Items from a dataset:
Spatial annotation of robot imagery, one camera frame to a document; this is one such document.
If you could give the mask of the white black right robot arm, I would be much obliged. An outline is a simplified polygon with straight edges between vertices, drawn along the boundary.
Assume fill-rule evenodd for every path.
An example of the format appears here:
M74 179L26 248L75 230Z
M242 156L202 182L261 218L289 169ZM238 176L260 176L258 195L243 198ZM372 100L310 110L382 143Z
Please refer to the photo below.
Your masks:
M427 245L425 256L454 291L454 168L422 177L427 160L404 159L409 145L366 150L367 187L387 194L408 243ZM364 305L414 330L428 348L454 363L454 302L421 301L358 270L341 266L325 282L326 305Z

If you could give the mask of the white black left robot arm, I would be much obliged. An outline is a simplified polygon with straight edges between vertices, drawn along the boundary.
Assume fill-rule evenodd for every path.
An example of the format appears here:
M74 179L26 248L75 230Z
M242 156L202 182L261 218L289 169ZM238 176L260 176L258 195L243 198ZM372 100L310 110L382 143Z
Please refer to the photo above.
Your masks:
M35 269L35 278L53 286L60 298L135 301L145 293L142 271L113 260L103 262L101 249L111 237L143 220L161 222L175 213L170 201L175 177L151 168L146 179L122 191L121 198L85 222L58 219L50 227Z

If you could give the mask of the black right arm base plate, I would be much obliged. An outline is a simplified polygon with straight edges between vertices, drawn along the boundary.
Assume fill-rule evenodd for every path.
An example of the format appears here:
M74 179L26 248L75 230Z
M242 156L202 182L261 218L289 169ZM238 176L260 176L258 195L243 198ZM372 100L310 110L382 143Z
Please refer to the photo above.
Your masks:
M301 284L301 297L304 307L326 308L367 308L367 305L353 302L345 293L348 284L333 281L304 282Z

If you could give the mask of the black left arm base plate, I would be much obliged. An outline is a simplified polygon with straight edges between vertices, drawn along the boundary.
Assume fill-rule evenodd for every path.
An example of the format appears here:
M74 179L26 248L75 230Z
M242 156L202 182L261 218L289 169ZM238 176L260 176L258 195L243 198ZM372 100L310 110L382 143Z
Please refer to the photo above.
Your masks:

** EXERCISE OBJECTIVE **
Repeat all the entries above without altering anything.

** SOLUTION FOR THIS PROBLEM **
Spatial annotation of robot imagery, one camera frame to a document; this is one such document.
If you could give the mask of the white black right robot arm, I would be much obliged. An outline is a simplified polygon with straight edges between vertices, drawn along the boundary.
Assume fill-rule evenodd for every path.
An example of the format appears here:
M74 179L26 248L75 230Z
M242 156L202 182L261 218L289 169ZM238 176L260 176L258 195L243 198ZM372 100L310 110L382 143Z
Please refer to the photo below.
Your masks:
M427 245L425 256L454 291L454 168L422 177L427 160L404 159L409 145L366 150L367 187L387 194L408 243ZM364 305L414 330L428 348L454 363L454 302L421 301L358 270L341 266L325 282L326 305Z

If you could give the mask of the white black left robot arm, I would be much obliged. An outline is a simplified polygon with straight edges between vertices, drawn along the boundary.
Assume fill-rule evenodd for every path.
An example of the format appears here:
M74 179L26 248L75 230Z
M242 156L202 182L261 218L289 169ZM238 176L260 176L258 195L243 198ZM372 100L310 110L382 143Z
Please refer to the photo above.
Your masks:
M35 269L35 278L53 286L60 298L135 301L145 293L142 271L113 260L103 262L101 249L111 237L143 220L161 222L175 213L170 201L175 177L151 168L146 179L122 191L121 198L85 222L58 219L50 227Z

If you could give the mask of the black right arm base plate, I would be much obliged. An outline is a simplified polygon with straight edges between vertices, drawn along the boundary.
Assume fill-rule evenodd for every path.
An example of the format appears here:
M74 179L26 248L75 230Z
M242 156L202 182L261 218L289 169ZM238 176L260 176L258 195L243 198ZM372 100L310 110L382 143Z
Please refer to the photo above.
Your masks:
M301 284L301 297L304 307L326 308L367 308L367 305L353 302L345 293L348 284L333 281L304 282Z

If you could give the mask of the black left arm base plate, I would be much obliged. An outline is a simplified polygon with straight edges between vertices, drawn along the boundary.
Assume fill-rule evenodd for every path.
An example of the format appears here:
M74 179L26 248L75 230Z
M242 156L202 182L261 218L289 169ZM238 176L260 176L258 195L243 198ZM372 100L310 110L382 143Z
Please refer to the photo above.
Your masks:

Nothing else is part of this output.